Insulin regulates the trafficking of GLUT4 glucose transporters in fat and muscle cells. In unstimulated cells, GLUT4 is sequestered intracellularly in small, insulin-responsive vesicles. Insulin stimulates the translocation of these vesicles to the cell surface, inserting the transporters into the plasma membrane to enhance glucose uptake. Formation of the insulin-responsive vesicles requires multiple interactions among GLUT4, IRAP, LRP1, and sortilin, as well as recruitment of GGA and ACAP1 adaptors and clathrin. Once formed, the vesicles are retained within unstimulated cells by the action of TUG, Ubc9, and other proteins. In addition to acting at other steps in vesicle recycling, insulin releases this retention mechanism to promote the translocation and fusion of the vesicles at the cell surface.
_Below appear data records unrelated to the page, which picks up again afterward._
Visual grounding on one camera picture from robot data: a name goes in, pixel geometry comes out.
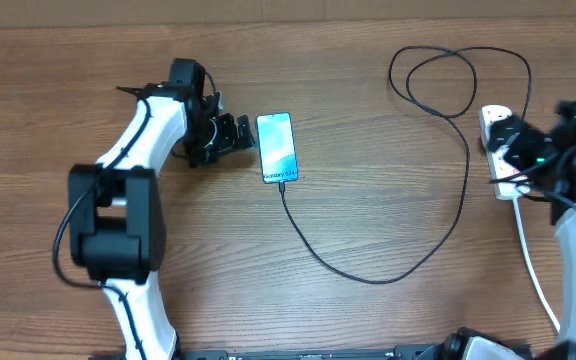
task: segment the wood grain
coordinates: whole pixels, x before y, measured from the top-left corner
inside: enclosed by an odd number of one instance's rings
[[[0,0],[0,29],[535,16],[576,16],[576,0]]]
[[[206,66],[233,114],[292,114],[301,179],[287,199],[325,259],[375,279],[416,263],[455,216],[465,164],[450,126],[387,86],[392,54],[418,44],[523,54],[535,77],[529,119],[539,126],[556,121],[559,99],[576,99],[576,18],[0,31],[0,359],[121,351],[103,295],[59,283],[50,249],[68,170],[107,151],[133,116],[134,99],[114,86],[163,80],[174,57]],[[398,83],[430,54],[402,55]],[[457,120],[472,155],[464,211],[445,245],[400,283],[358,284],[316,263],[277,189],[262,184],[255,151],[204,169],[168,161],[161,282],[184,349],[388,348],[440,341],[459,326],[538,350],[552,344],[512,206],[495,200],[476,146],[476,109],[519,111],[525,69],[503,54],[468,56],[479,89]],[[471,86],[467,67],[448,59],[420,69],[412,90],[454,112]],[[548,208],[521,205],[536,271],[560,316],[562,268]],[[62,255],[68,273],[85,279]]]

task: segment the smartphone
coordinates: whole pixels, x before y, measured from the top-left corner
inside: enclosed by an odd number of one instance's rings
[[[257,117],[261,173],[266,184],[299,179],[290,114]]]

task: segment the white power strip
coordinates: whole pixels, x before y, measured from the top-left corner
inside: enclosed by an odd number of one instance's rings
[[[484,146],[490,139],[490,126],[499,120],[507,119],[512,115],[512,111],[505,106],[501,105],[486,105],[481,108],[479,112],[479,120],[481,122],[481,140]],[[508,151],[508,147],[502,146],[495,152],[486,150],[488,156],[488,166],[490,166],[490,176],[493,179],[501,179],[504,177],[515,175],[519,172],[517,168],[504,161],[504,154]],[[518,177],[516,180],[525,180],[525,176]],[[514,184],[499,183],[495,184],[495,194],[499,200],[512,200],[518,198],[522,193],[527,193],[530,188],[527,186],[519,186],[519,189]]]

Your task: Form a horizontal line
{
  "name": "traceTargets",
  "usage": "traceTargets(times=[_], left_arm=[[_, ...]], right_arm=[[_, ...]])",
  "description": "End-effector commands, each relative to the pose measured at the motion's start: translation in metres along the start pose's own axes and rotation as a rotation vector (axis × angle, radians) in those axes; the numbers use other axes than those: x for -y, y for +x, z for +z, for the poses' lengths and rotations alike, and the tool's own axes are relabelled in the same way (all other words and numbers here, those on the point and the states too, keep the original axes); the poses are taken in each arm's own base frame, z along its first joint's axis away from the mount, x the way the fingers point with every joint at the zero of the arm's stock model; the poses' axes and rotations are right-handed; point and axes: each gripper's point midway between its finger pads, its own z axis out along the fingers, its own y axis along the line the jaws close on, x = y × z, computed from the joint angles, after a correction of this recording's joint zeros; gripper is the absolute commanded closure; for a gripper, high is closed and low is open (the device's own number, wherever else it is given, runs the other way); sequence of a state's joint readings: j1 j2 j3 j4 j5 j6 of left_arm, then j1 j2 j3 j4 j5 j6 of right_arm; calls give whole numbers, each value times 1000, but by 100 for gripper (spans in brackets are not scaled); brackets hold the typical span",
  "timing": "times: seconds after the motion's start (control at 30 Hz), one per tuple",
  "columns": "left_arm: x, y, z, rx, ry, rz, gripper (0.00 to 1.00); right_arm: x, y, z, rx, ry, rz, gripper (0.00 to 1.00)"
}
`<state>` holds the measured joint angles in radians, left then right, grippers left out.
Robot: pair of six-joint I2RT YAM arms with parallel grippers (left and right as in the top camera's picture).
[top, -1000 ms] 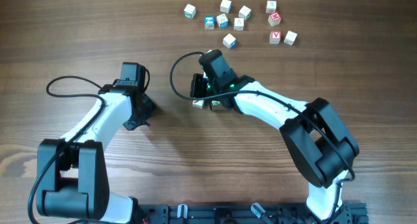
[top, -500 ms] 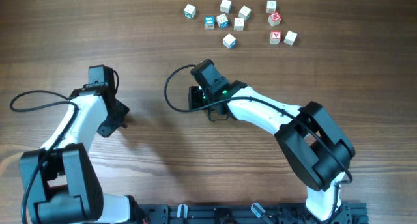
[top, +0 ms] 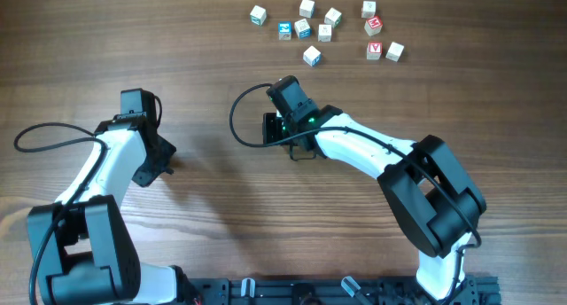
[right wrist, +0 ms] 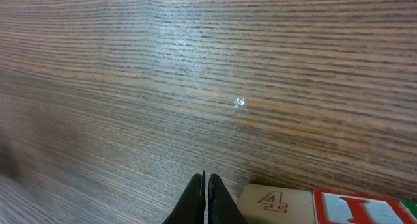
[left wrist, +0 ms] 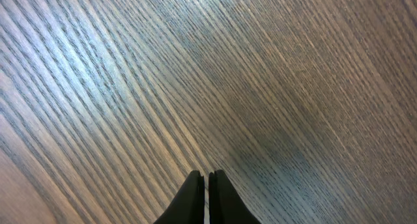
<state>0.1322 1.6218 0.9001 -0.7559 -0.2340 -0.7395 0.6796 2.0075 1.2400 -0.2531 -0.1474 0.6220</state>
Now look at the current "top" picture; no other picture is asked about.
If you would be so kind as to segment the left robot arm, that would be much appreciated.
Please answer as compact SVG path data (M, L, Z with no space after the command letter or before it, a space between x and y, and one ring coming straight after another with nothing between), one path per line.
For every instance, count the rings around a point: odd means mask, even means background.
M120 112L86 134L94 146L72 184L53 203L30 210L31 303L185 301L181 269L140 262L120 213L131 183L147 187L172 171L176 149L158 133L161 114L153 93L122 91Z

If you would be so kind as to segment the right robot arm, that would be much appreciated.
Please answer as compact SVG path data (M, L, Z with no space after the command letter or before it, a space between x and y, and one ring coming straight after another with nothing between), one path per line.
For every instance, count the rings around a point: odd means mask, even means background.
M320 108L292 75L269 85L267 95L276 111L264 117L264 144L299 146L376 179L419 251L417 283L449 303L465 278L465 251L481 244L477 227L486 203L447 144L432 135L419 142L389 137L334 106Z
Figure 1. Intracellular GLUT4 trafficking

In unstimulated cells, GLUT4 is localized predominantly in the perinuclear region in small, insulin-responsive vesicles (IRVs). In addition to GLUT4, these vesicles contain IRAP, LRP1, and VAMP2, as well as sortilin, a cargo adaptor protein. The IRVs exist in a dynamic equilibrium with donor membranes that are likely a sub-domain of the trans-Golgi network (TGN) and/or recycling endosomes. Formation of the IRVs requires GGA and ACAP1 adaptor proteins, clathrin, and probably phosphatidylinositol 4-phosphate (PI4P). Once formed, IRVs are retained intracellularly by TUG, Ubc9, and other proteins, which may constrain an intracellular cycle of budding and fusion. Upon insulin addition, IRVs are mobilized and fuse with the plasma membrane. The IRV component proteins are internalized into sorting endosomes and returned to donor membranes by cellugyrin-containing transport vesicles. As diagrammed, the IRVs are labeled in magenta, proteins and lipids are denoted in blue, donor membranes in red, and retention and mobilization steps are in green.